====== SOURCE RECORDS ======

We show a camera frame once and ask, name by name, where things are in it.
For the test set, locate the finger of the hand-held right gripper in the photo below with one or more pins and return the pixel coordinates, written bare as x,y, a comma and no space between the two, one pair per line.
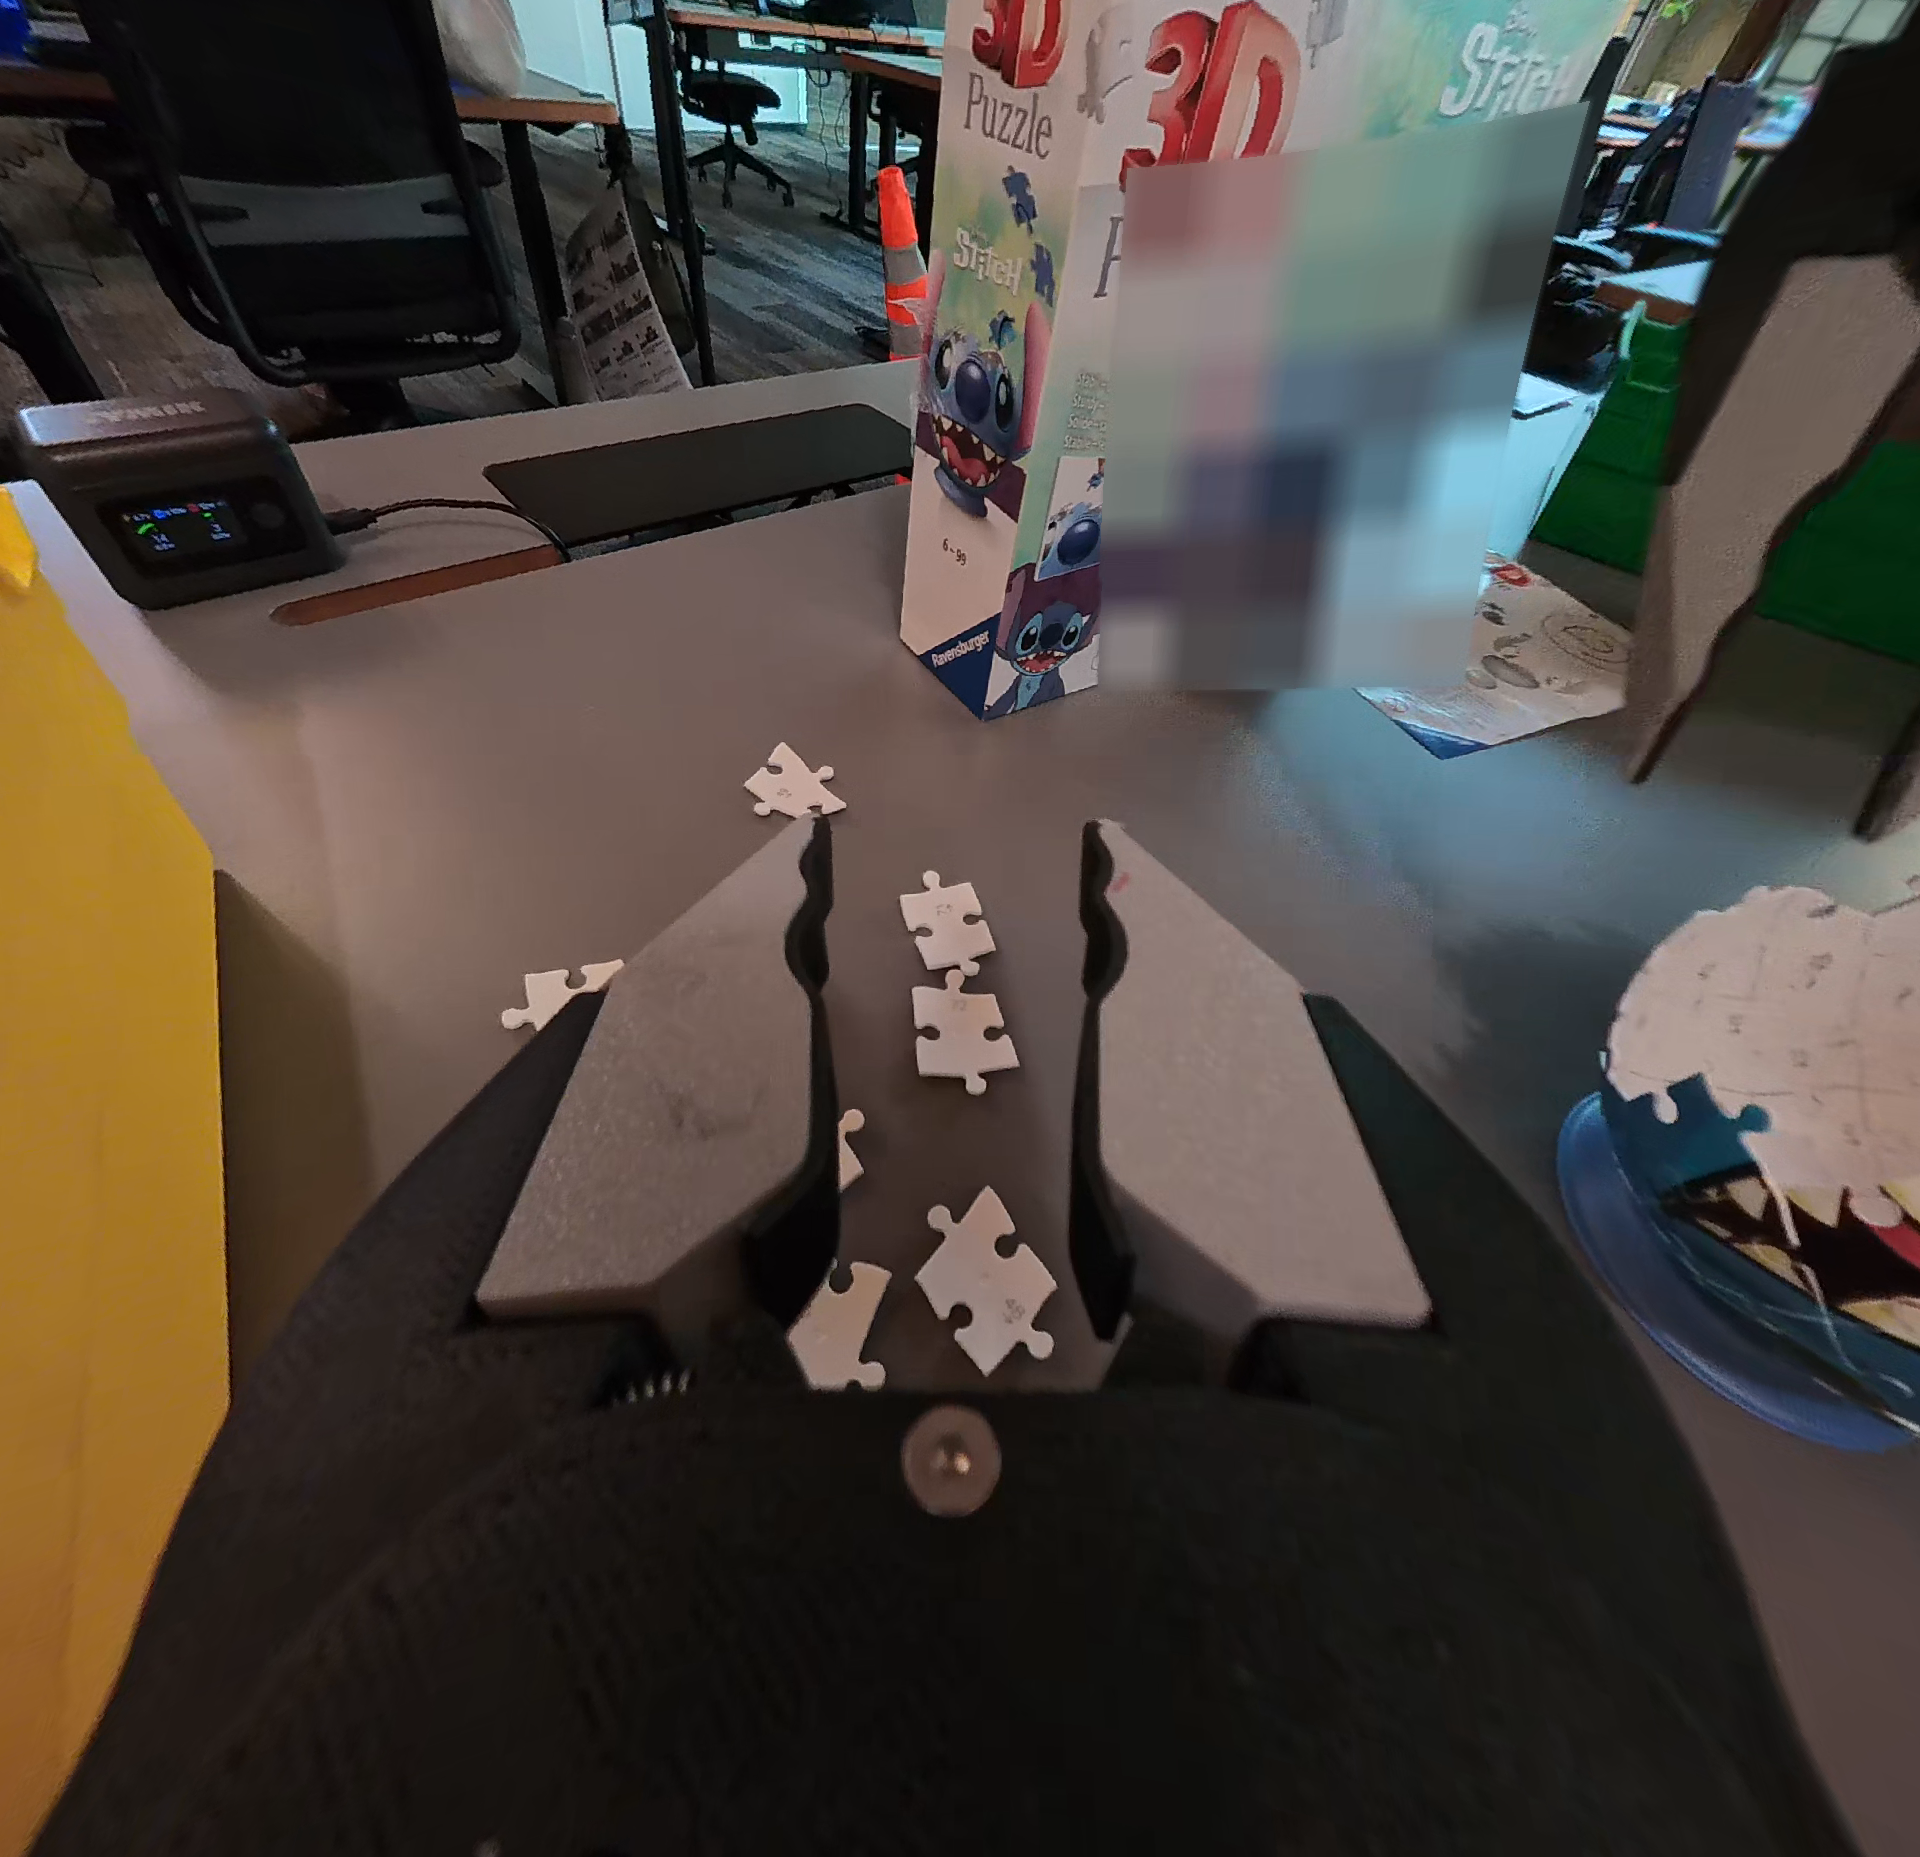
1755,462
1892,733

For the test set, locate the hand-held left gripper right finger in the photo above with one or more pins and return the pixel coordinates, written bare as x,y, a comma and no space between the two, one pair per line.
1244,1137

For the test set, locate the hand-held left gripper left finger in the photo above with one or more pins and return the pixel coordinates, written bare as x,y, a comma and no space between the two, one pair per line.
660,1137

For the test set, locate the puzzle pieces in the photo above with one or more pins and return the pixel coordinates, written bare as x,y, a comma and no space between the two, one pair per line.
960,1032

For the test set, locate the partly built puzzle ball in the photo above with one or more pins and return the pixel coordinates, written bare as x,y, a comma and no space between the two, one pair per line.
1785,1017

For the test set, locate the puzzle instruction leaflet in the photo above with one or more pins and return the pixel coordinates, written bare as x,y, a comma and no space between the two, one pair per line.
1561,642

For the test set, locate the blue puzzle ball stand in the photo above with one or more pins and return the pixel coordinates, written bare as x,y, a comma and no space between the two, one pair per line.
1650,1286

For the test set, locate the printed cardboard puzzle box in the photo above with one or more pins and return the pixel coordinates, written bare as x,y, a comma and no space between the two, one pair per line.
990,386

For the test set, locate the green storage bin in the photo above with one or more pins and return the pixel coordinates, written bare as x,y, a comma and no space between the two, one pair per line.
1590,476

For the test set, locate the yellow plastic bin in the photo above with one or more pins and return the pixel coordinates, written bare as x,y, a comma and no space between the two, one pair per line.
90,987

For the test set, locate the black desk pad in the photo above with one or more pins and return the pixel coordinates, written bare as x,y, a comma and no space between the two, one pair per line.
705,462

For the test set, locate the grey portable power station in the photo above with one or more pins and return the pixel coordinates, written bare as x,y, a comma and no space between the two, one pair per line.
181,493

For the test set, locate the orange traffic cone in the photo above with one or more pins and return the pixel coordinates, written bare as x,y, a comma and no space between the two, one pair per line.
902,266

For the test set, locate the background office desk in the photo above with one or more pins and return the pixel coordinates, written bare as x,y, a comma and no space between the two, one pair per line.
884,64

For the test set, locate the black office chair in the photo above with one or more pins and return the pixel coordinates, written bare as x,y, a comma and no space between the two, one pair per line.
729,94
300,87

======

__WHAT THE TASK REQUIRES__:
Where a picture appears, skip it and copy the rest of the data word for word.

__OUTPUT__:
We show a camera frame once and ask, name by name, where things are in it.
For the test set, locate the finger of the hand-held right gripper in the photo below with one or more pins and return the pixel coordinates, written bare as x,y, a comma and no space between the two, one pair per line.
1755,462
1892,733

For the test set, locate the hand-held left gripper right finger in the photo above with one or more pins and return the pixel coordinates, written bare as x,y, a comma and no space between the two, one pair per line.
1244,1137

For the test set, locate the hand-held left gripper left finger in the photo above with one or more pins and return the pixel coordinates, written bare as x,y, a comma and no space between the two, one pair per line.
660,1137

For the test set, locate the puzzle pieces in the photo above with one or more pins and return the pixel coordinates, written bare as x,y, a comma and no space between the two, one pair per line.
960,1032

For the test set, locate the partly built puzzle ball in the photo above with one or more pins and return the pixel coordinates, written bare as x,y, a comma and no space between the two, one pair per line.
1785,1017

For the test set, locate the puzzle instruction leaflet in the photo above with one or more pins and return the pixel coordinates, written bare as x,y, a comma and no space between the two, one pair per line.
1561,642

For the test set, locate the blue puzzle ball stand in the photo above with one or more pins and return the pixel coordinates, written bare as x,y, a comma and no space between the two, one pair per line.
1650,1286

For the test set, locate the printed cardboard puzzle box in the photo above with one or more pins and return the pixel coordinates, written bare as x,y, a comma and no space between the two, one pair per line.
990,386

For the test set, locate the green storage bin in the photo above with one or more pins and return the pixel coordinates, written bare as x,y, a comma and no space between the two, one pair per line.
1590,476

For the test set, locate the yellow plastic bin in the photo above with one or more pins and return the pixel coordinates, written bare as x,y, a comma and no space between the two, one pair per line.
90,987

For the test set, locate the black desk pad in the photo above with one or more pins and return the pixel coordinates, written bare as x,y, a comma and no space between the two, one pair per line.
705,462

For the test set, locate the grey portable power station in the photo above with one or more pins and return the pixel coordinates, written bare as x,y, a comma and no space between the two, one pair per line.
181,493

For the test set, locate the orange traffic cone in the photo above with one or more pins and return the pixel coordinates, written bare as x,y, a comma and no space between the two, one pair per line.
902,266

For the test set, locate the background office desk in the photo above with one or more pins and return the pixel coordinates, written bare as x,y, a comma and no space between the two, one pair per line.
884,64

For the test set, locate the black office chair in the photo above with one or more pins and return the pixel coordinates, written bare as x,y, a comma and no space between the two, one pair per line.
729,94
300,87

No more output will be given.